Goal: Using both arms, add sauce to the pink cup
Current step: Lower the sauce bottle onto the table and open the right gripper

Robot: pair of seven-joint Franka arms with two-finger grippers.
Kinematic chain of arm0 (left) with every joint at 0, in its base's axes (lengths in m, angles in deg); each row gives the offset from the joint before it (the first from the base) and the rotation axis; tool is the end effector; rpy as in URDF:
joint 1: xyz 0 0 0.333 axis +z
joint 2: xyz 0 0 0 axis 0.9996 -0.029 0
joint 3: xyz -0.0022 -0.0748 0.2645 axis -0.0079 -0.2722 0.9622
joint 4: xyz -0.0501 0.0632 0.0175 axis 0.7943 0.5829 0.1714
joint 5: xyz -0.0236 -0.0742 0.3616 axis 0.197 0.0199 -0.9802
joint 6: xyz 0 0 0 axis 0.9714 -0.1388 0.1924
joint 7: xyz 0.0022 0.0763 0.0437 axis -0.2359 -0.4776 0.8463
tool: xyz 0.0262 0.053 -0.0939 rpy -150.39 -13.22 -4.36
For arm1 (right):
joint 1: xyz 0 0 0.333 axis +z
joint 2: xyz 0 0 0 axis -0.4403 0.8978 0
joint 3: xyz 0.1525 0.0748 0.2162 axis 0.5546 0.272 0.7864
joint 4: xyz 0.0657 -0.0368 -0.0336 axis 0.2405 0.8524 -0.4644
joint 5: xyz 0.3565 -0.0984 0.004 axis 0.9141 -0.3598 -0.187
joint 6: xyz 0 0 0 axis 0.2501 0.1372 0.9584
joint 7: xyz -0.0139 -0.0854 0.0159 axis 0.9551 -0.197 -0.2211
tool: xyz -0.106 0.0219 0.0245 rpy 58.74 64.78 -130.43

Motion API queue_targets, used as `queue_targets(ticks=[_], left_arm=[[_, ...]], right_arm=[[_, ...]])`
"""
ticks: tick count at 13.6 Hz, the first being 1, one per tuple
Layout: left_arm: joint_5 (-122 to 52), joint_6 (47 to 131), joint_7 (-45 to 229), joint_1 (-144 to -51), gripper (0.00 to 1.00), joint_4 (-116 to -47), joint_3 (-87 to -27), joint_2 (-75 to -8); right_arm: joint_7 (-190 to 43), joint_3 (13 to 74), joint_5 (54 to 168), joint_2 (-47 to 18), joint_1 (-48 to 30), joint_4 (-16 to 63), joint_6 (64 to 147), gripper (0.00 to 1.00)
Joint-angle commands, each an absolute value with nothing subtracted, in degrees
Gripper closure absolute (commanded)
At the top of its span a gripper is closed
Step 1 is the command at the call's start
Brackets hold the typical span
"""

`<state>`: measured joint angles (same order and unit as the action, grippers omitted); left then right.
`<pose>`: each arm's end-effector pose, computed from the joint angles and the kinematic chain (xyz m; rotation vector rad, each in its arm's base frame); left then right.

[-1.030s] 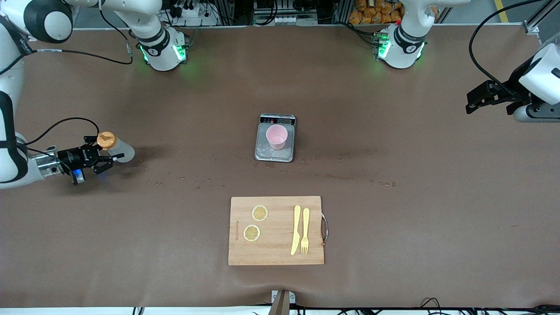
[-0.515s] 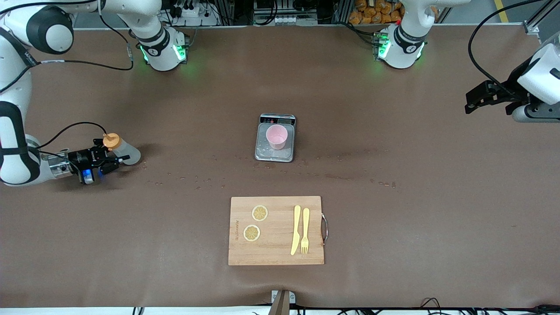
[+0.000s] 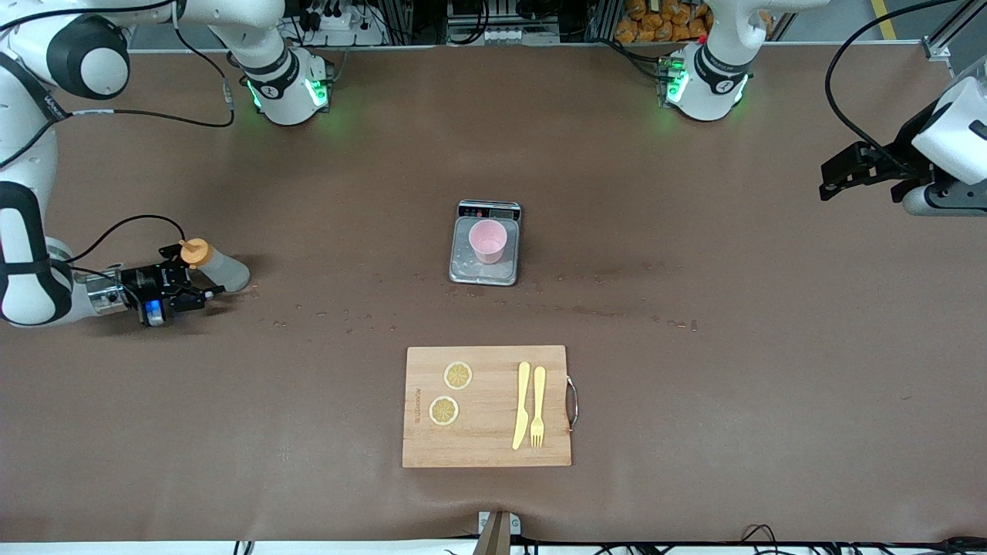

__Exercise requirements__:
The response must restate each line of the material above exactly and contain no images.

__Expected answer__:
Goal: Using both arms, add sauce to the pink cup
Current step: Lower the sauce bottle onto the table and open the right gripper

Robot: pair of seven-joint Franka arms with two-finger grippers.
Kinematic chain of arm0 (left) with every joint at 0, in its base's axes (lengths in m, angles in deg); each row gives the offset from the joint before it (the first from the base) and the rotation axis; tool is the end effector; rpy as in URDF:
joint 1: xyz 0 0 0.333 axis +z
joint 2: xyz 0 0 0 axis 0.9996 -0.029 0
joint 3: xyz -0.0022 -0.0748 0.2645 axis -0.0079 -0.2722 0.9622
joint 4: xyz -0.0501 0.0632 0.0175 axis 0.7943 0.5829 0.1714
joint 5: xyz -0.0236 -0.0742 0.3616 axis 0.197 0.0199 -0.9802
joint 6: xyz 0 0 0 axis 0.9714 -0.1388 0.1924
joint 7: xyz 0.0022 0.0763 0.0437 axis -0.2359 -0.4776 0.8463
tool: xyz 0.0262 0.053 -0.0939 rpy -150.39 -13.22 -4.36
For arm1 (right):
joint 1: xyz 0 0 0.333 axis +z
joint 2: xyz 0 0 0 axis -0.4403 0.8978 0
joint 3: xyz 0.1525 0.0748 0.2162 axis 0.5546 0.272 0.7864
joint 4: xyz 0.0657 -0.0368 -0.0336 axis 0.2405 0.8524 -0.4644
joint 5: xyz 0.3565 -0.0984 0.004 axis 0.9141 -0.3598 -0.187
joint 6: xyz 0 0 0 axis 0.2501 0.1372 0.9584
joint 7: xyz -0.0139 -0.0854 0.0159 axis 0.9551 -0.197 -0.2211
tool: xyz -0.106 0.0219 0.0245 rpy 58.74 64.78 -130.43

Motion API queue_targets, used as `queue_targets(ticks=[_], left_arm=[[_, ...]], right_arm=[[_, ...]])`
"""
ticks: tick count at 13.6 Hz, the first being 1, one per tuple
Layout: left_arm: joint_5 (-122 to 52), joint_6 (47 to 131), joint_7 (-45 to 229), joint_1 (-144 to -51), gripper (0.00 to 1.00), joint_4 (-116 to -47), joint_3 (-87 to -27), joint_2 (-75 to -8); right_arm: joint_7 (-190 to 43), joint_3 (13 to 74), joint_5 (54 to 168), joint_2 (-47 to 18), joint_1 (-48 to 30), joint_4 (-16 to 63), joint_6 (64 to 147), gripper (0.00 to 1.00)
Joint-angle commands, each an absolute value with nothing subtracted, in degrees
Gripper closure absolute (commanded)
At the top of its span a gripper is closed
Step 1 is the command at the call's start
Brackets hold the typical span
"""

`<state>`: measured joint angles (same order and unit as the action, grippers omitted); left then right.
`<pose>`: each arm's end-effector pose, computed from the joint angles and the kinematic chain (xyz m; rotation vector rad, each in its arm's base frame); left then right.

[-1.030s] 
[-0.515s] 
[+0.000s] 

The output is complete, and nothing more is needed.